The party’s second-biggest region in the country, OR Tambo, led the pack in endorsing Ramaphosa’s presidency, with 115 of 126 branches in the Mthatha-based region supporting him.

Three other presidential hopefuls, Zweli Mkhize, Mathews Phosa and Lindiwe Sisulu, received 10, three and one branch nomination respectively.

The province is also overwhelmingly behind Gwede Mantashe as national chairman, Senzo Mchunu, as secretary- general, Zingiswa Losi as deputy secretary and Paul Mashatile as treasurer-general.

It was neck-and-neck between David Mabuza and Mkhize for the deputy president position, with 190 and 193 branch nominations respectively.

Mkhize pleaded with ANC delegates to this month’s conference to disappoint the prophets of doom who were predicting that the 54th conference would be the deathbed of the ANC.

“We know that some have already written the obituary of the ANC, saying it will die at the conference. Let’s frustrate prophets,” he said.

He said the ANC’s greatest challenges were slate politics and factionalism, and to be able to address this, its leaders must first admit that they too were products of slates.

He was referring to the voting patterns of most conferences, including Polokwane and Mangaung.

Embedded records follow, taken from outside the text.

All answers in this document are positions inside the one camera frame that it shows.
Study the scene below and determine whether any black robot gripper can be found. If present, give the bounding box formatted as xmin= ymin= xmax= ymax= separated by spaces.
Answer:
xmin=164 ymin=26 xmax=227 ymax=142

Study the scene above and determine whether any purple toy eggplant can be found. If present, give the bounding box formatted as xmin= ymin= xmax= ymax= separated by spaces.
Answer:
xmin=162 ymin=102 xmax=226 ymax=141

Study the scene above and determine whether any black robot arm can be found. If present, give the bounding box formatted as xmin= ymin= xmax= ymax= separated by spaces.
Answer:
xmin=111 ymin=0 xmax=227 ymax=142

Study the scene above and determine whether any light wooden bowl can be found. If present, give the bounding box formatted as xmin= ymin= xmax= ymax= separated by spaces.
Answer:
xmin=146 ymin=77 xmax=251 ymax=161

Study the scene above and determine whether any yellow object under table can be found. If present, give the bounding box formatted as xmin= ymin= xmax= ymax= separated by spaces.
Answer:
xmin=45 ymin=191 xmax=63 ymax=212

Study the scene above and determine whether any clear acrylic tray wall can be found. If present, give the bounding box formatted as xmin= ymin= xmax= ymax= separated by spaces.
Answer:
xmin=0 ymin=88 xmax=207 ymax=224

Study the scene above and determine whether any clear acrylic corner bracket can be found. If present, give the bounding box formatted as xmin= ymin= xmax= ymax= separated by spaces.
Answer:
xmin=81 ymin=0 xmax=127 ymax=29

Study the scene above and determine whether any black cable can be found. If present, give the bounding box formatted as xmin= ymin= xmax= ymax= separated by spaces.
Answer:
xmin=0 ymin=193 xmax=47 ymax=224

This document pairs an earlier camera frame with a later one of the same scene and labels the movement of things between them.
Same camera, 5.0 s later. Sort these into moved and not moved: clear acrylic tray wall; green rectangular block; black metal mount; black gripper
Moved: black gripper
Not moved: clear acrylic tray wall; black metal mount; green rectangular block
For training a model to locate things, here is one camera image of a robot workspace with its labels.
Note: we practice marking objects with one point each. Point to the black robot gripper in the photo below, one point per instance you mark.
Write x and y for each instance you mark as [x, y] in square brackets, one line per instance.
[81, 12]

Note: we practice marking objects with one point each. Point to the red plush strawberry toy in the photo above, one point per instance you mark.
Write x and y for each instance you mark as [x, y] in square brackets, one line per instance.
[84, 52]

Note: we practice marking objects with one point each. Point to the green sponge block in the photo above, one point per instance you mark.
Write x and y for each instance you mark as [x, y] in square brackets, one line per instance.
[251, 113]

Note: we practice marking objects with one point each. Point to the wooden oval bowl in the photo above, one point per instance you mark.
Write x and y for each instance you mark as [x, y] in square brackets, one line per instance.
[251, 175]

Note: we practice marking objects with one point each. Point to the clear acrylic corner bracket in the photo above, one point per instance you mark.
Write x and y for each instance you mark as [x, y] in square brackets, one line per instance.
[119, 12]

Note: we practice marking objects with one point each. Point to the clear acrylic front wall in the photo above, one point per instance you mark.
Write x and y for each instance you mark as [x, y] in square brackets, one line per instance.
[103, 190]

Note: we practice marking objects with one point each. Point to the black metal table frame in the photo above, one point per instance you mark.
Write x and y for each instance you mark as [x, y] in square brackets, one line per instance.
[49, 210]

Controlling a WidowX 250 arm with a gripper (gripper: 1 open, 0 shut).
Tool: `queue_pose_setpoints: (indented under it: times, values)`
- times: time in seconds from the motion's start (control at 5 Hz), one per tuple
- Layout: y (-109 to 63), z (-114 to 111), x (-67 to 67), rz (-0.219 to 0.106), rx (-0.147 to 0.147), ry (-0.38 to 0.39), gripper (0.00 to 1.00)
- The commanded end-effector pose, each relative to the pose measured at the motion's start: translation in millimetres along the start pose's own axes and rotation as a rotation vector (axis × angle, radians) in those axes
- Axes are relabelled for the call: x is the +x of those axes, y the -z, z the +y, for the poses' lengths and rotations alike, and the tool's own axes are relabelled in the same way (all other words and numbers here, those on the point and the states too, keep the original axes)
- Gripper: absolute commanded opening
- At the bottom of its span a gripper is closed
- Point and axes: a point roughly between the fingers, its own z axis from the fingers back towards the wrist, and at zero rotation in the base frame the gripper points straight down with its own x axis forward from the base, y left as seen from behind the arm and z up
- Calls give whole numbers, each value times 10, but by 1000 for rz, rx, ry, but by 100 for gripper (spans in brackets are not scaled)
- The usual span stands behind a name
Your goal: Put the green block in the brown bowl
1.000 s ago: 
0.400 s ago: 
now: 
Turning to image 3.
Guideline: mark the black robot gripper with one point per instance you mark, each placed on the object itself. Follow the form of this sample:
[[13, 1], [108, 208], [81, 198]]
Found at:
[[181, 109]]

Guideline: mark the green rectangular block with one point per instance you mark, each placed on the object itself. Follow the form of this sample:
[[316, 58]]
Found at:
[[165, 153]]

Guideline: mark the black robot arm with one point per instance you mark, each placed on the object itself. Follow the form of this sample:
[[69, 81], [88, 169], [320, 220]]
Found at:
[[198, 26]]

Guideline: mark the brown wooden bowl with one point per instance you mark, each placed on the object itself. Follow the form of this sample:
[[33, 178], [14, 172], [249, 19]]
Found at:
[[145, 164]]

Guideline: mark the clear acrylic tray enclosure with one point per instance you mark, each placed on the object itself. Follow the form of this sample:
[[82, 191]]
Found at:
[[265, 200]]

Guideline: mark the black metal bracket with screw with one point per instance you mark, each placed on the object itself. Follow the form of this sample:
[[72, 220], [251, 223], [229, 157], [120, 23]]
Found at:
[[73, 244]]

Mkhize said the danger of slate politics was “that we lost the best minds”.

“We must all take responsibility for the success of the 54th conference,” he said. those

“It is upon us if we want it to succeed or collapse or we want people to fight.”

The provincial general council is being held at a time when a group led by former provincial chairman Phumulo Masualle is still awaiting the outcome of a dispute they registered on the legitimacy of the new Oscar Mabuyane-led provincial executive committee.

The ANC’s national executive committee assigned Sibusiso Ndebele to lead a task team to investigate the events leading to what is being called the “conference of chairs”, after miffed delegates to the October conference threw chairs at each other.

When the fight started, Masualle’s supporters left the conference venue and Mabuyane was subsequently elected chairman.

Ndebele is expected to table his report to the ANC’s national executive committee this weekend so that it can decide whether the PEC is legitimate or not. The decision could have far-reaching implications, considering the high court ruling in the ANC Free State case on Wednesday.

In that case, the court found that the Free State provincial executive council, whose term of office had expired, was illegitimate and nullified several branch general meetings and annual general meetings it had presided over.

The court ruled that the branch meetings would have to be held again for the branches to be able to take part in the elective conference.